Typically, loads do not occur individually, but rather they are a combination of multiple loads acting simultaneously. [1] Therefore there can be a uniformly distributed load due to a live load acting on a structure at the same time as a point load due to a dead load and/or a triangular load due to a snow load. An engineer must take into consideration that these loads can act on the structure at the same time when designing a structure. [1] When faced with a member subjected to load combinations, the key to solving the support reactions is to find all of the individual x, y, and moment values caused at the supports by the individual forces, and then sum them, as in reality they occur simultaneously.
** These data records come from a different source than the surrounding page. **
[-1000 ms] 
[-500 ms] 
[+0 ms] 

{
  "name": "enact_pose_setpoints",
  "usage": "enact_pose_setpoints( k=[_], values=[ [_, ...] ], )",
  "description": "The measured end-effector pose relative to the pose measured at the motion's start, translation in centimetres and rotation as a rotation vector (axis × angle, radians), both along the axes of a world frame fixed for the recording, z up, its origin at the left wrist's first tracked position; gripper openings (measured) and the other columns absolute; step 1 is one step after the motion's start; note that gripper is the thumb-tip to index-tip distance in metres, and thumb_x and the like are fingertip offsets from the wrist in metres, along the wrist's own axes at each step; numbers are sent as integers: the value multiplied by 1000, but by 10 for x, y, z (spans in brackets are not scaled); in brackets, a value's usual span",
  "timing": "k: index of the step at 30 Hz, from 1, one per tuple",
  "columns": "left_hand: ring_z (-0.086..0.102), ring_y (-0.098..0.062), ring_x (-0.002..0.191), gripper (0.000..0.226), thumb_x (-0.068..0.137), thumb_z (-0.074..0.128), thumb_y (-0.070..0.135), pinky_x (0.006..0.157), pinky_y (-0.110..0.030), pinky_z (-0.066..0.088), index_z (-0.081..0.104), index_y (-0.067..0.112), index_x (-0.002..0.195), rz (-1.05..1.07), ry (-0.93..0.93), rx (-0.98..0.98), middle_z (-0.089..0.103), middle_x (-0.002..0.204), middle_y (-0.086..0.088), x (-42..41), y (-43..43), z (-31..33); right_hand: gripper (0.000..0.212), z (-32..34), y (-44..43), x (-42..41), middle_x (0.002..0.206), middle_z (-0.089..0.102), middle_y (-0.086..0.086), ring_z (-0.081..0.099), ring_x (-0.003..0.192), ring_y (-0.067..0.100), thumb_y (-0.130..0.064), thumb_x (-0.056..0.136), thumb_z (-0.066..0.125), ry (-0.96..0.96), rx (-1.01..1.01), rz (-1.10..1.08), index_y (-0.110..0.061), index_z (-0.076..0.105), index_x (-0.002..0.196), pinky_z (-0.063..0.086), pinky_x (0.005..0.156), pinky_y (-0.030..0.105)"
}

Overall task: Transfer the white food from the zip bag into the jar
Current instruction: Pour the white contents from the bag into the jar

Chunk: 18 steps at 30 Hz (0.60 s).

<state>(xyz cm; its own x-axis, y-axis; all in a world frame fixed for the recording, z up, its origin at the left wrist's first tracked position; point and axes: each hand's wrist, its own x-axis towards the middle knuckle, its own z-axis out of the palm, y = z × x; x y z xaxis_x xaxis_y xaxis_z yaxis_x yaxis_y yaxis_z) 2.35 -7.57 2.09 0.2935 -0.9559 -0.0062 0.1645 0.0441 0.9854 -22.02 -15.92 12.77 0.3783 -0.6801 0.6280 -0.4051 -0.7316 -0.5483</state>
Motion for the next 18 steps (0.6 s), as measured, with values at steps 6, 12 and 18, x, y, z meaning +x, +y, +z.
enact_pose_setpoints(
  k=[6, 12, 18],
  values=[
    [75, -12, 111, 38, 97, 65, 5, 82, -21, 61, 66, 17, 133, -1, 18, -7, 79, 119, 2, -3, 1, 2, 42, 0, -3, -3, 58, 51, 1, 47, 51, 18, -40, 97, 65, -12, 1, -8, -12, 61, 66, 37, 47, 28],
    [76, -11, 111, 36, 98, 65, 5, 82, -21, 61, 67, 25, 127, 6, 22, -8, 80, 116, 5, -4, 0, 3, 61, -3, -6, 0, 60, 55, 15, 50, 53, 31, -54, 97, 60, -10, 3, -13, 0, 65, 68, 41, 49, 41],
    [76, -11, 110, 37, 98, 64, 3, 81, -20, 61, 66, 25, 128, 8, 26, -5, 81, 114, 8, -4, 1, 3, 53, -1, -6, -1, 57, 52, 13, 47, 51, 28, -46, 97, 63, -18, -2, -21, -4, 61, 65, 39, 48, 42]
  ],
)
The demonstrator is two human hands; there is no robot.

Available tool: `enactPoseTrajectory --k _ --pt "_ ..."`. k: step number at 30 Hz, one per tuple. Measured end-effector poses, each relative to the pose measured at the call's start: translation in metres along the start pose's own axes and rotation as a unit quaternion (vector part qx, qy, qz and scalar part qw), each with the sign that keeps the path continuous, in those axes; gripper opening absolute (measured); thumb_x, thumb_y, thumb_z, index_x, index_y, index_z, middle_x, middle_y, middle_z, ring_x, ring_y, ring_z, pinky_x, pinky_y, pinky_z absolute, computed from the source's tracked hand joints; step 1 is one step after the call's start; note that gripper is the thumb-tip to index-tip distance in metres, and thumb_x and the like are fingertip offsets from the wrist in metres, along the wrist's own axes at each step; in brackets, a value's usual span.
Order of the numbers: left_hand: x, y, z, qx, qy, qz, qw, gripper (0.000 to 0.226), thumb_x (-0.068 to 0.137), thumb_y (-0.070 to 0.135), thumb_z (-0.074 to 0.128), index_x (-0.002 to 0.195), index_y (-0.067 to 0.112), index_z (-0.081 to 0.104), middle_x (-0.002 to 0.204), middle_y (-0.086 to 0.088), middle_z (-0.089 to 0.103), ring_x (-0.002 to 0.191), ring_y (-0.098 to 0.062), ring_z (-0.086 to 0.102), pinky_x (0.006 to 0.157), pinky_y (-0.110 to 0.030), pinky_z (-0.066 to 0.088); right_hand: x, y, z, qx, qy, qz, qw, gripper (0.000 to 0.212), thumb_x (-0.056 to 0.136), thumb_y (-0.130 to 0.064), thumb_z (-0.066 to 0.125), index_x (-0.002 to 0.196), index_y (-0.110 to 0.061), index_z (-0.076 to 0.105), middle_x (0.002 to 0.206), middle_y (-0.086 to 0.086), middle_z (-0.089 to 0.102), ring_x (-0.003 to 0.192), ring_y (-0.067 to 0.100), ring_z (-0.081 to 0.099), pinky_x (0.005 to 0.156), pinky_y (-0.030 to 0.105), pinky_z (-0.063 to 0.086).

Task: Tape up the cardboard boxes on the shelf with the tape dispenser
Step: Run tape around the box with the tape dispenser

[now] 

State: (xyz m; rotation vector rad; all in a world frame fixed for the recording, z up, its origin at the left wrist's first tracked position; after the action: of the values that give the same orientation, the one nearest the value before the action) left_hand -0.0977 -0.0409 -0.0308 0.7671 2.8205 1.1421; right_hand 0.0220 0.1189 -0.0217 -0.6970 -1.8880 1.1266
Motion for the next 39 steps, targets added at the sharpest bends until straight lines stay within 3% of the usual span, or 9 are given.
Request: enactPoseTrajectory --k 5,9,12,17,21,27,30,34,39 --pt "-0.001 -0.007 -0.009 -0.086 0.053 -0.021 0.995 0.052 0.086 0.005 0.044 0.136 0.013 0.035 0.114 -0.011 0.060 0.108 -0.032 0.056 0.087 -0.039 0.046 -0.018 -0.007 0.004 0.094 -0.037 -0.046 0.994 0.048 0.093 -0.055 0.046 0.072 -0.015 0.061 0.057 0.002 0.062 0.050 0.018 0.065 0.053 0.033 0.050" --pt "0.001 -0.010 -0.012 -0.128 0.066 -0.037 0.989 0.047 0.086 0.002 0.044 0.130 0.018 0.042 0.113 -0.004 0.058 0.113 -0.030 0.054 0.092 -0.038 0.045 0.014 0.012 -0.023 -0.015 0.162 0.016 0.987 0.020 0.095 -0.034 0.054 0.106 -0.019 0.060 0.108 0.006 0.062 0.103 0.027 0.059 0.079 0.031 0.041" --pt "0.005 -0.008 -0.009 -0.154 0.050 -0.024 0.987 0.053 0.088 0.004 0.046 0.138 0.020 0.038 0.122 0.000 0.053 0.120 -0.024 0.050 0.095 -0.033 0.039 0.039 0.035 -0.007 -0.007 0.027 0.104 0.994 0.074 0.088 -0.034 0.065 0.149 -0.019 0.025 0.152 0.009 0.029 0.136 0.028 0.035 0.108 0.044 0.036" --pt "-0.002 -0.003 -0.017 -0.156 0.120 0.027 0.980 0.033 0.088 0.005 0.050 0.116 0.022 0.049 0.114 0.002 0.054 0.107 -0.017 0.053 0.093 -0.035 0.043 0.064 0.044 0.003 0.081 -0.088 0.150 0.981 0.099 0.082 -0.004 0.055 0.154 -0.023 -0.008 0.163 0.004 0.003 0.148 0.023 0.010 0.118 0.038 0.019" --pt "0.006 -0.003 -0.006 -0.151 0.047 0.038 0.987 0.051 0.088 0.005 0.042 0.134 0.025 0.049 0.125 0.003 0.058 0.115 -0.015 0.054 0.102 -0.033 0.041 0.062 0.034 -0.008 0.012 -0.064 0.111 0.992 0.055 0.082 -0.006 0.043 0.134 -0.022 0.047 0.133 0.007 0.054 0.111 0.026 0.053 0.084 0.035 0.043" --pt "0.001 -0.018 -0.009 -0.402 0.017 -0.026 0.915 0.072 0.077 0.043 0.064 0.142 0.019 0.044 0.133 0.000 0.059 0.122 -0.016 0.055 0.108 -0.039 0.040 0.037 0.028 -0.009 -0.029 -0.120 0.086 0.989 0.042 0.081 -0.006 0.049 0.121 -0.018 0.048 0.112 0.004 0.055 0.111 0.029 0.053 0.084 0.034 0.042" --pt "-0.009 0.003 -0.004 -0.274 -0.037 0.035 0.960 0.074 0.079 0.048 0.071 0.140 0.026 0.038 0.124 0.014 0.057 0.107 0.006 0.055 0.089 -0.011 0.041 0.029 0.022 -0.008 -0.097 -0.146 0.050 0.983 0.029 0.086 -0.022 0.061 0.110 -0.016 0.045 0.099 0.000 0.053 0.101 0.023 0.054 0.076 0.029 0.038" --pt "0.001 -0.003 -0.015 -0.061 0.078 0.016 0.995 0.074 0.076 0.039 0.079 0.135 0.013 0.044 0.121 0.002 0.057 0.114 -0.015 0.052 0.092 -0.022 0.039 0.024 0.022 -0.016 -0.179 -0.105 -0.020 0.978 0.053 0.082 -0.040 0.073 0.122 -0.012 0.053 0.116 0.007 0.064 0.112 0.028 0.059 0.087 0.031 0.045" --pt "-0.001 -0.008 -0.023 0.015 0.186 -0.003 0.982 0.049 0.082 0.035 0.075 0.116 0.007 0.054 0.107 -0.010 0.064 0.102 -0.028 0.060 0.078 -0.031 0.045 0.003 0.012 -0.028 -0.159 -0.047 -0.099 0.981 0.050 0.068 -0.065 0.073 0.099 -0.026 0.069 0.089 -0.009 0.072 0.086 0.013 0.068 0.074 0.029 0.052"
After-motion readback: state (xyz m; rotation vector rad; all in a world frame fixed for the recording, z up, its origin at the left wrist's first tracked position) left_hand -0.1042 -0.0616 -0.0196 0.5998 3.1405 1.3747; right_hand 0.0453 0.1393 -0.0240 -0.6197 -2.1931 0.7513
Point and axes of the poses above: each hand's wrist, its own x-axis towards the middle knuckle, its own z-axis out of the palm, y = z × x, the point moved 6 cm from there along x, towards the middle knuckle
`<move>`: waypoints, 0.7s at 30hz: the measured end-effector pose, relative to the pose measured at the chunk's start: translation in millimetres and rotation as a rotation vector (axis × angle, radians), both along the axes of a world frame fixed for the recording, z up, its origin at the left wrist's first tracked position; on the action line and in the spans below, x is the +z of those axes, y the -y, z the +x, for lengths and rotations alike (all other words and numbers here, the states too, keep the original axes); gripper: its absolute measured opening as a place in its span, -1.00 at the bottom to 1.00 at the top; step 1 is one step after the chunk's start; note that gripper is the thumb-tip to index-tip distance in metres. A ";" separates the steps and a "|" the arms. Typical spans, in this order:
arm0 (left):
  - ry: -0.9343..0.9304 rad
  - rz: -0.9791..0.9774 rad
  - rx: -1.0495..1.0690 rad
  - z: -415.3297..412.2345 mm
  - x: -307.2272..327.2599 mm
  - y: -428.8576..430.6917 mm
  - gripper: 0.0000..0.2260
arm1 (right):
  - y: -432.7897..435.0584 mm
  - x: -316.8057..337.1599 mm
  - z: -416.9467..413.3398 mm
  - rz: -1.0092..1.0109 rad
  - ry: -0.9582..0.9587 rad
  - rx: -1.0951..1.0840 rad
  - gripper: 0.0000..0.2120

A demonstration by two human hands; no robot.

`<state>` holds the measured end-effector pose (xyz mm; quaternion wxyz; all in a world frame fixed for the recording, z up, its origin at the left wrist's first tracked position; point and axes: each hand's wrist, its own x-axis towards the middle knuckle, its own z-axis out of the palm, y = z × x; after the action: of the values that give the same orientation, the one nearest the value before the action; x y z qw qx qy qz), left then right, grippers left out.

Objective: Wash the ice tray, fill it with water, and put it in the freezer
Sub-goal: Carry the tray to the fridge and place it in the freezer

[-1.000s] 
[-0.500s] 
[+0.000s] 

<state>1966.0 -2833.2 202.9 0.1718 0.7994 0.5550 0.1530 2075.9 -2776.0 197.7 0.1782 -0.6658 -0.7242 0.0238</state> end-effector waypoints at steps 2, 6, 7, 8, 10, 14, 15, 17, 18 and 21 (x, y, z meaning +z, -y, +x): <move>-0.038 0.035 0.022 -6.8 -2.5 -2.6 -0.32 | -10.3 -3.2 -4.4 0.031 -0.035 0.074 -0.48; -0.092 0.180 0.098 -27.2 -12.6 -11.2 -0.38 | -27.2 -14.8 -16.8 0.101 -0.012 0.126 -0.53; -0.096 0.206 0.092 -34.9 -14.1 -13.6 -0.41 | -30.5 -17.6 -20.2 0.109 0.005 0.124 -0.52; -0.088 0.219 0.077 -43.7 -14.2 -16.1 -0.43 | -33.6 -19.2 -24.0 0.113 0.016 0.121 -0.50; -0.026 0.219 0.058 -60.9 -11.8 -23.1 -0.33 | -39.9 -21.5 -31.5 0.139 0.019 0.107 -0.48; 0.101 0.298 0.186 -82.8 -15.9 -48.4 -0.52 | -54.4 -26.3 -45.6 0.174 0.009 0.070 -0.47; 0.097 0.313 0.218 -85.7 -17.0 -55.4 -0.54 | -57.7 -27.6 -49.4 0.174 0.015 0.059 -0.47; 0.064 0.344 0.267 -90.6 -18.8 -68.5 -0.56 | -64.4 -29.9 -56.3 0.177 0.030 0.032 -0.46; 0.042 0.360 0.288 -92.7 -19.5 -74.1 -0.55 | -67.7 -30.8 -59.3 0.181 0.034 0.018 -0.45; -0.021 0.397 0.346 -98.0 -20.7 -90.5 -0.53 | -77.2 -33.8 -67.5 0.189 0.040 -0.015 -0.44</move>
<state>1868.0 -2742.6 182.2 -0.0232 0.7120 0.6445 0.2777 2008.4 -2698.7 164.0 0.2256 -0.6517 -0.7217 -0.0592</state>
The examples below demonstrate how to solve basic problems involving a member subjected to the aforementioned types of loading.

Figure 1. Simply Supported Beam with a Point Load. By: Kristyn Boehme

## Example - Point Load on a Member

In this example, a 1 kN point load is applied on a 5m long simply supported beam, two meters from the left support (C) and three meters from the right support (A). The following solution demonstrates how to solve for the support reactions due to the point load on the beam.

$\sum M_c=0: (1kN)(3m) + A_y(5M) = 0$

Solving this equation results in the following:

$A_y = \frac35 kN$

Then, by equilibrium, the value of Cy can be found:

$\uparrow \sum F_y = 0: \\ C_y = 1kN - \frac35kN$

$C_y = \frac25 kN$

Refer to Figure 1.

Figure 2. Point Moment on a Member. By: Kristyn Boehme

## Example - Point Moment on a Member

A point moment on a member works in much the same fashion as a point load; the only difference being that the sum of moments is taken at the end of the member where the point moment is located. In this following example, a 1 kN-m point load is located at point C of a member, and the support reactions are found using equilibrium. Note that the positive direction for moments is taken as clockwise.

$\sum M_c = 0:$

$1 kNm + 5m*A_y = 0$

$A_y =-\frac15 kN$

From here, the value of Cy can be found using equilibrium of forces in the y direction.

$\uparrow\sum F_y = 0:$

$-\frac15 + Cy = 0$

$C_y = \frac15kN$

Refer to Figure 2.

Figure 3. Simply Supported Beam with Uniformly Distributed Load. By: Kristyn Boehme
Figure 4. Simply Supported Beam with Triangular Uniformly Distributed Load. By: Kristyn Boehme

## Example - Distributed Load on a Member

In order to calculate the support reactions of a member undergoing a distributed loading, the force of this loading must be considered a point load. In order to do this, the magnitude of the force is multiplied by the length of the member that it covers. This resultant force is applied at the centroid of the shape of the distributed load; for example, a rectangular load will have the resultant force applied in the middle (i.e. if the force covers an entire member, the force is applied in the centre of the member). In the following example, a uniformly distributed load of 1 kN/m is applied to a member with a length of 5m.

$Point Load = 1 kN/m * 5m = 5 kN$

$\sum M_a = 0:$

$5 kN * 2.5m - C_y * 5m = 0$

$C_y = 2.5 kN$

Solving for the other support,

$\uparrow\sum F_y = 0:$

$2.5 kN + A_y - 5 kN = 0$

$A_y = 2.5 kN$

Refer to Figures 3 and 4.

Figure 5: Uniformly distributed load over an inclined beam, By: Kristyn Boehme

## Example - Distributed Load on an Inclined Member

A distributed load on an inclined member functions in much the same way as on a normally (horizontally) positioned member. The key difference is that the resultant force of the distributed load must be divided into x and y components using simple trigonometry in order to properly solve for the reactions. The equations for the x and y component divisions can be found above on this page.

Refer to Figure 5.

## References

1. Kassimali, A. (2011). Structural Analysis: SI Edition (4th ed.). Stamford, CT: Cengage Learning.
2. Hibbeler, R.C.(2009). Engineering Mechanics: Statics and Dynamics (12th ed.). Upper Saddle River, NJ: Prentice Hall
3. Prof. Erochko, J. CIVE 3202 Lecture 5 Presentation (Lecture, CIVE 3203 Structural Analysis, Ottawa, ON, September 25, 2013.)